High performance passive vibration isolation system for optical tables using six-degree-of-freedom viscous damping combined with steel springs

TL;DR

This paper presents a low-cost, passive vibration isolation system for optical tables that uses steel springs and viscous damping, outperforming existing systems in the 1-10 Hz range.

Contribution

The authors developed a simple, adaptable, and cost-effective passive vibration isolation system using steel springs and viscous damping, achieving superior performance in low-frequency vibration isolation.

Findings

Outperforms state-of-the-art systems in 1-10 Hz range

Achieves fundamental resonance frequency of 0.5 Hz

Can be adapted to various loads and dimensions

Abstract

Mechanical vibrations in buildings are ubiquitous. Such vibrations limit the performance of sensitive instruments used, for example, for high-precision manufacturing, nanofabrication, metrology, medical systems, or microscopy.
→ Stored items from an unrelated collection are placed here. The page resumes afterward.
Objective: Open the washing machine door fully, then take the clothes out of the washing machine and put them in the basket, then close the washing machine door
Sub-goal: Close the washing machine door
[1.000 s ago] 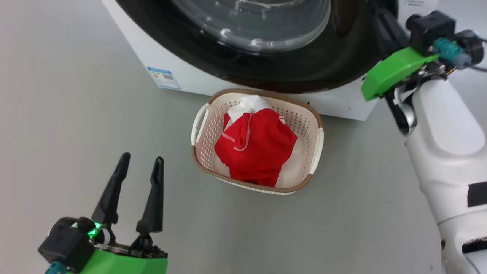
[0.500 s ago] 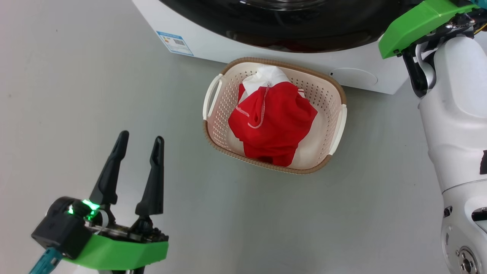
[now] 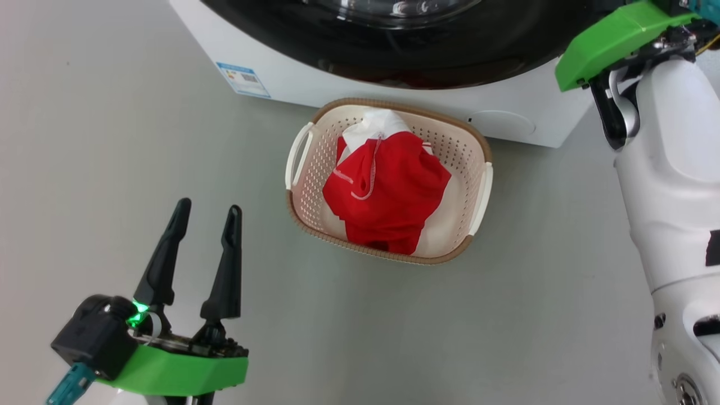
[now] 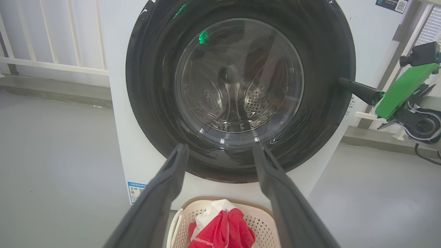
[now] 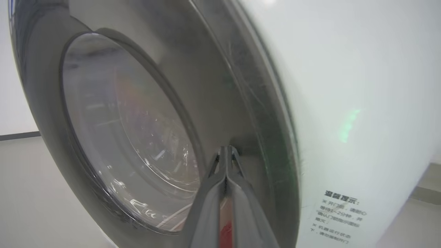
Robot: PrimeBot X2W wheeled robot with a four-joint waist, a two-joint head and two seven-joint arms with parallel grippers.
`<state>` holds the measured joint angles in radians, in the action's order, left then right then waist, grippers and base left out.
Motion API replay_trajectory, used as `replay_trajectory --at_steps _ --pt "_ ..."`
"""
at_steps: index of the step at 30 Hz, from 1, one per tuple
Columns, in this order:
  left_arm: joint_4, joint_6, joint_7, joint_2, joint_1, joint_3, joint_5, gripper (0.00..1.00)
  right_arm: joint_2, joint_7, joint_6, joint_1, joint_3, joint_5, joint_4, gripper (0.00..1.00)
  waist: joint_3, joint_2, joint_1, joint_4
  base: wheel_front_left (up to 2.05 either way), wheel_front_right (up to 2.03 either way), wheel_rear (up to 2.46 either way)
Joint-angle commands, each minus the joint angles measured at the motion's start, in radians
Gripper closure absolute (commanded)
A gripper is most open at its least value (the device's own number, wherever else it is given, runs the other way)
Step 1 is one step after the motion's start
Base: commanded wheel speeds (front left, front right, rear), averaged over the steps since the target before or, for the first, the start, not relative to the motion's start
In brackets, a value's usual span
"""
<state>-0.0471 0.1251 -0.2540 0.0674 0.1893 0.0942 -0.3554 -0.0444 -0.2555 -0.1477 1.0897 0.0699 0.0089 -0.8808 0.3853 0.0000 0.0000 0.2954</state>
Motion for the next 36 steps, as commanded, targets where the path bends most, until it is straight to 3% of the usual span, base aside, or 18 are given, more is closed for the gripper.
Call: replay_trajectory --at_steps 1,2,8,14,25,36 --pt "-0.011 0.006 -0.008 0.013 0.016 -0.038 -0.007 0.00 -0.007 -0.006 0.017 -0.023 -0.023 0.033 0.047 0.69 -0.027 0.0000 0.0000 -0.023 0.00 0.00 0.00" --pt "-0.006 0.006 -0.008 0.012 0.014 -0.039 -0.007 0.00 -0.006 -0.006 0.017 -0.045 -0.041 0.051 0.058 0.00 -0.037 0.0000 0.0000 -0.030 0.00 0.00 0.00" --pt "0.025 0.006 -0.008 0.004 -0.002 -0.073 -0.018 0.00 -0.006 -0.006 0.017 -0.213 -0.157 0.142 0.150 0.00 -0.114 0.0000 0.0000 -0.097 0.00 0.00 0.00" --pt "0.057 0.006 -0.008 0.005 -0.037 -0.098 -0.035 0.00 -0.006 -0.006 0.017 -0.364 -0.183 0.169 0.251 0.00 -0.196 0.0000 0.0000 -0.175 0.00 0.00 0.00" --pt "0.101 0.005 -0.008 -0.004 -0.108 -0.110 0.011 0.00 -0.006 -0.006 0.017 -0.602 -0.156 0.147 0.395 0.00 -0.346 0.0000 0.0000 -0.271 0.00 0.00 0.00" --pt "0.123 0.000 -0.008 -0.010 -0.153 -0.110 0.045 0.00 -0.006 -0.006 0.017 -0.826 -0.050 0.163 0.508 0.00 -0.428 0.0000 0.0000 -0.310 0.00 0.00 0.00"
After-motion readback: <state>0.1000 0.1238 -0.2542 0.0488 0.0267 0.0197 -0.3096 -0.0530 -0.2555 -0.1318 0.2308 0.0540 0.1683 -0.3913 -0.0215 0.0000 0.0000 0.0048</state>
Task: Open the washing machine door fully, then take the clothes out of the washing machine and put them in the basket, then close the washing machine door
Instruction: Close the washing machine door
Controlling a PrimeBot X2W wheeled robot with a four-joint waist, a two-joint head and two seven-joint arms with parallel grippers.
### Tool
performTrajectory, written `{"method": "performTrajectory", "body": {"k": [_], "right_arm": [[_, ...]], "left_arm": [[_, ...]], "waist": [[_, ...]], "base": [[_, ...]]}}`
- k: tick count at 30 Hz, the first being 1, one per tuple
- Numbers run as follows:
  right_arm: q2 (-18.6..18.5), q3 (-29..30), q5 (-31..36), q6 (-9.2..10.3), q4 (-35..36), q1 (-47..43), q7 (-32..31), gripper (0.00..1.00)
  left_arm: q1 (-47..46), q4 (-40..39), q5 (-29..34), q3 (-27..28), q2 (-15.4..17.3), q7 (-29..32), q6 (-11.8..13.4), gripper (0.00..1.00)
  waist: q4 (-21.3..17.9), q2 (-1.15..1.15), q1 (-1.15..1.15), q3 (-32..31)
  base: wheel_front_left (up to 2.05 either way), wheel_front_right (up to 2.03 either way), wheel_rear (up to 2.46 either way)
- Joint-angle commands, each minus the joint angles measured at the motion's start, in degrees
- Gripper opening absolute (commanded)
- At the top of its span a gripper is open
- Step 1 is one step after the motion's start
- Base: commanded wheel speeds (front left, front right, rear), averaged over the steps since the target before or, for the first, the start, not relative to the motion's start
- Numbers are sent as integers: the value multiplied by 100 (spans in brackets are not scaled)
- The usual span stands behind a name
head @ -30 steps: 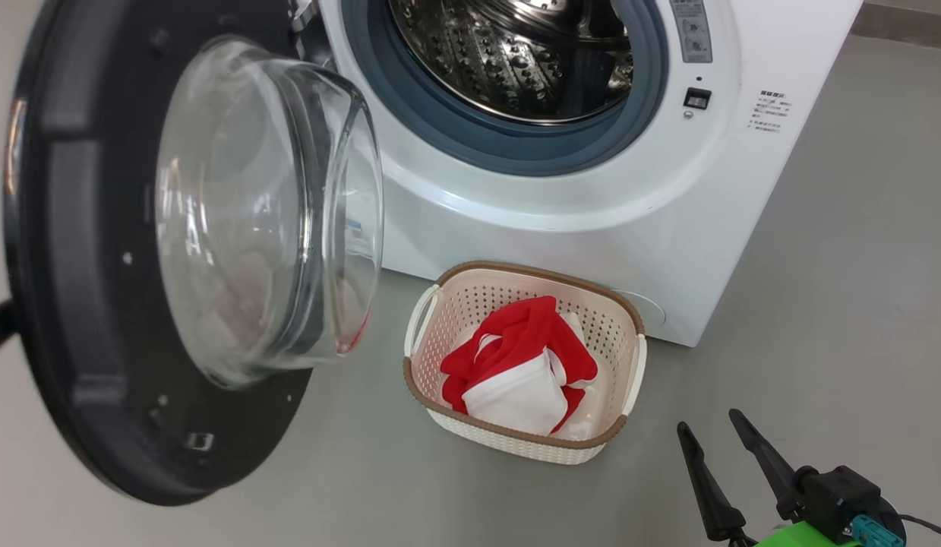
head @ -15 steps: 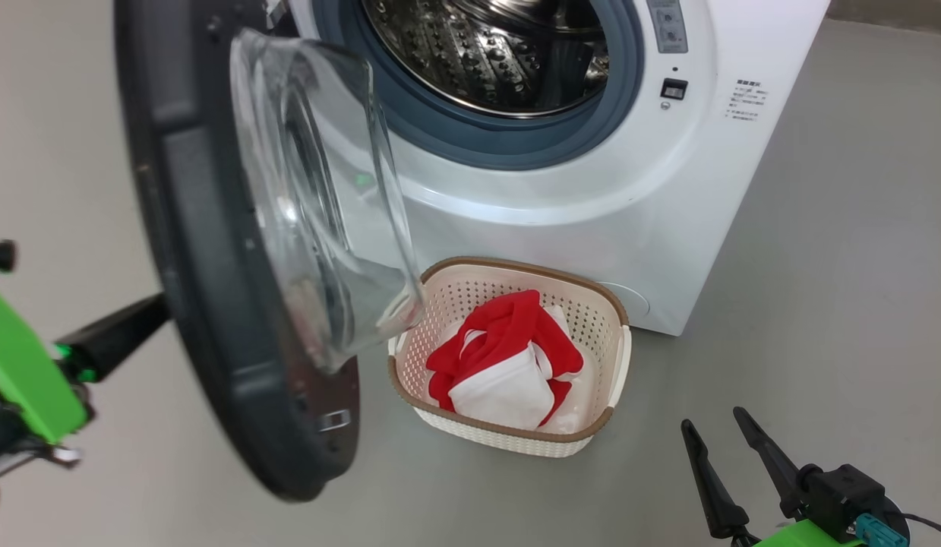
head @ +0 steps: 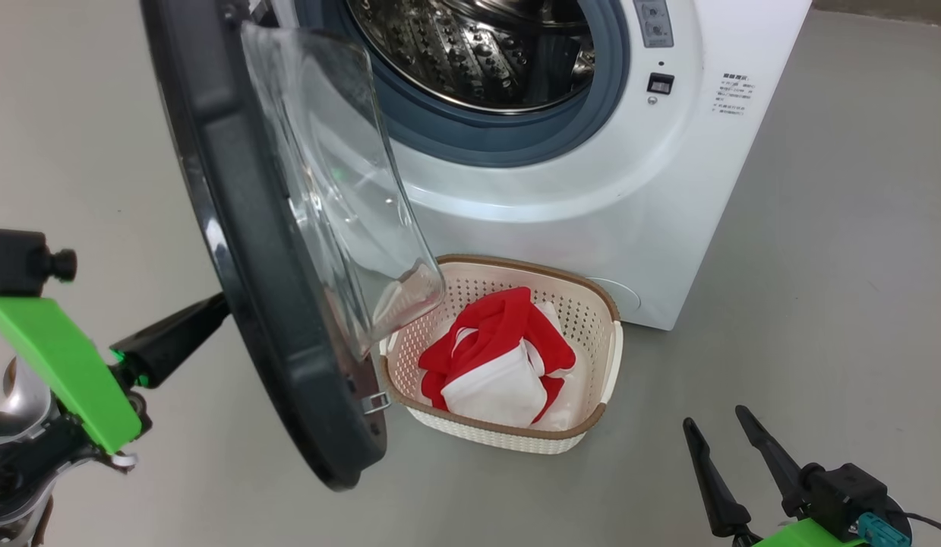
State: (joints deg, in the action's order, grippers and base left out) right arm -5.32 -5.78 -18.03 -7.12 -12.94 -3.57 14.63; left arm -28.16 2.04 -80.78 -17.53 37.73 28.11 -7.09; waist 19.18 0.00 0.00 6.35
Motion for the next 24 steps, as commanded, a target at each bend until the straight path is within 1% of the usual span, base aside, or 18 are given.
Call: {"method": "performTrajectory", "body": {"k": [1, 11, 12, 14, 16, 18, 19, 20, 22, 23, 24], "right_arm": [[-51, -86, 33, -36, 152, 123, 37, 100], [-41, -138, 14, -36, 120, 65, 37, 100], [-42, -143, 10, -36, 117, 60, 37, 100], [-46, -154, 2, -36, 113, 47, 37, 100], [-51, -164, -2, -36, 111, 26, 37, 100], [-52, -171, -4, -36, 108, -1, 37, 100], [-51, -172, -5, -36, 108, -14, 37, 100], [-49, -177, -9, -36, 102, -36, 37, 100], [-42, -188, -18, -36, 97, -82, 37, 100], [-39, -188, -22, -36, 96, -100, 37, 100], [-37, -190, -25, -36, 96, -116, 37, 100]], "left_arm": [[-241, -57, -77, 229, 328, -80, -40, 0], [134, 278, -126, 68, 421, -677, -40, 0], [188, 325, -146, 74, 415, -756, -40, 13], [320, 396, -180, 53, 413, -874, -40, 29], [451, 483, -195, 57, 401, -1042, -40, 43], [592, 578, -223, 58, 371, -1211, -40, 49], [662, 650, -216, 68, 358, -1320, -40, 67], [732, 729, -169, 38, 358, -1402, -40, 75], [878, 845, -183, 0, 296, -1562, -40, 94], [944, 890, -210, -8, 256, -1642, -40, 98], [1016, 942, -215, -29, 233, -1711, -40, 100]], "waist": [[12, 0, 0, -14], [64, 0, 0, -169], [66, 0, 0, -185], [64, 0, 0, -212], [62, 0, 0, -243], [60, 0, 0, -270], [59, 0, 0, -285], [60, 0, 0, -324], [62, 0, 0, -353], [67, 0, 0, -365], [71, 0, 0, -374]], "base": [[0, 0, 0], [0, 0, 0], [0, 0, 0], [0, 0, 0], [0, 0, 0], [0, 0, 0], [0, 0, 0], [0, 0, 0], [0, 0, 0], [0, 0, 0], [0, 0, 0]]}}
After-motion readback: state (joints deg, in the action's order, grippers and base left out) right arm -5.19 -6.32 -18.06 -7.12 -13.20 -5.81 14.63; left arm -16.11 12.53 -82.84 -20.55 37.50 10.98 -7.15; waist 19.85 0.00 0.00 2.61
For improved precision, instruments and optical tables need to be isolated from mechanical vibrations. However, common active or passive vibration isolation systems often perform poorly when low-frequency vibration isolation is required or are expensive. Furthermore, a simple solution such as suspension from common bungee cords may require high ceilings. Here we developed a vibration isolation system that uses steel springs to suspend an optical table from a common-height ceiling. The system was designed for a fundamental resonance frequency of 0.5 Hz. Resonances and vibrations were efficiently damped in all translational and rotational degrees of freedom of the optical table by spheres, which were mounted underneath the table and immersed in a highly viscous silicone oil. Our low-cost, passive system outperformed several state-of-the-art passive and active systems in particular in the frequency range between 1-10 Hz. We attribute this performance to a minimal coupling between the degrees of freedom and the truly three dimensional viscous damping combined with a nonlinear hydrodynamic finite-size effect. Furthermore, the system can be adapted to different loads, resonance frequencies, and dimensions. In the long term, the excellent performance of the system will allow high-precision measurements for many different instruments.